Former U.S. security officials blast Trump’s emergency edict
WASHINGTON (CN) – A group of 58 former national security officials issued a statement Monday saying there is no factual basis for President Donald Trump’s invocation of emergency powers to build a wall along the southern border, a day before the House of Representatives is expected to vote to terminate the declaration.
“We are aware of no emergency that remotely justifies such a step,” the document states. “The president’s actions are at odds with the overwhelming evidence in the public record, including the administration’s own data and estimates.”
The group of officials who issued the statement includes high-profile names like former Secretaries of State Madeleine Albright and John Kerry, former Defense Secretary Chuck Hagel and former Director of National Intelligence James Clapper.
Also signing onto the letter were former Secretary of Defense Leon Panetta, former Obama administration National Security Adviser Susan Rice and former Homeland Security Secretary Janet Napolitano.
Most of the 13 pages in the document are taken up listing the officials’ names and resumes, but it also includes several paragraphs reciting the reasons they oppose Trump’s declaration. The officials note illegal border crossings have reached their lowest level in decades and argue Trump has overstated the national security, public safety and humanitarian concerns the administration used to justify the declaration.
“We do not deny that our nation faces real immigration and national security challenges. But as the foregoing demonstrates, these challenges demand a thoughtful, evidence-based strategy, not a manufactured crisis that rests of falsehoods and fearmongering,” the document states.

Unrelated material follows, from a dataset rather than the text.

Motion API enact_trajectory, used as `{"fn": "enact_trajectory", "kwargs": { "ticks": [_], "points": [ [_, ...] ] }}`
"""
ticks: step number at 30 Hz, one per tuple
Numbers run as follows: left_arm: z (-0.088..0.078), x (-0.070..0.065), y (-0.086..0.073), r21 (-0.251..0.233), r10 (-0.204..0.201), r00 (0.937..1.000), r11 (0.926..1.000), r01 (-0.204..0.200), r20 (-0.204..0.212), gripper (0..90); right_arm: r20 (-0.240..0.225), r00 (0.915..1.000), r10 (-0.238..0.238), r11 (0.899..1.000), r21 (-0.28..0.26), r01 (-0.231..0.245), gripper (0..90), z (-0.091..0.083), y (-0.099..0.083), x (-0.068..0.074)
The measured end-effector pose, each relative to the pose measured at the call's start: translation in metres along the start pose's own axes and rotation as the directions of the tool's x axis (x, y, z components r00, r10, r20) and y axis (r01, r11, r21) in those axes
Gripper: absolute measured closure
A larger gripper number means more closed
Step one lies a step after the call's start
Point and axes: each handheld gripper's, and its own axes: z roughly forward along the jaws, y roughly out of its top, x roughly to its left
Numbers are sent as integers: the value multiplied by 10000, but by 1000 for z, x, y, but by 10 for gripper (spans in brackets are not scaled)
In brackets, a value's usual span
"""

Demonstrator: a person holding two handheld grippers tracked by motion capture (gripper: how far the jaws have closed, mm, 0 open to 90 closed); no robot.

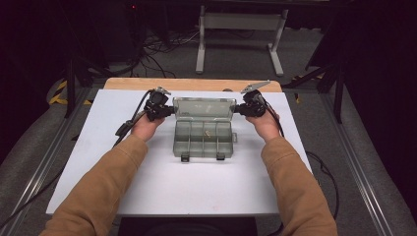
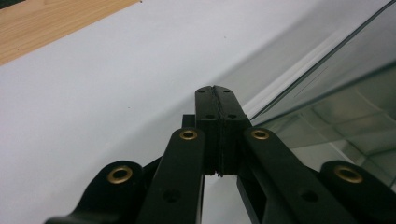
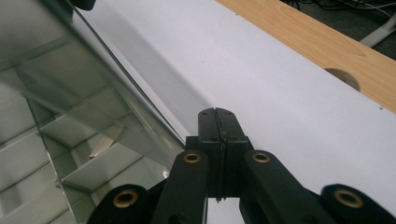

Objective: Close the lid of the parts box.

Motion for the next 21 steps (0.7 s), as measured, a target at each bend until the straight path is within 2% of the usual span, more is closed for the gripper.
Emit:
{"fn": "enact_trajectory", "kwargs": {
  "ticks": [6,12,21],
  "points": [
    [-6,-2,1,38,237,9997,9997,-237,87,897,-179,9998,-125,9999,-14,125,900,-4,0,3],
    [-10,-4,0,158,128,9992,9998,-134,366,898,-401,9988,-282,9996,-11,281,900,-8,0,8],
    [-21,-11,-2,113,391,9968,9991,-400,696,899,-809,9957,-449,9989,74,456,900,-16,-5,17]
  ]
}}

The officials also say the emergency declaration will “undermine U.S. national security and foreign policy interests.”
The statement comes a day before the House is expected to vote to terminate Trump’s national emergency declaration, which the president made to shift money from military construction accounts to the construction of his long-promised border wall.
The vote to terminate the declaration is expected to pass the Democrat-controlled House, but faces a tougher test in the Senate. Because the resolution would need Trump’s signature, it would essentially need to pass by a veto-proof, two-thirds majority in order to terminate the declaration.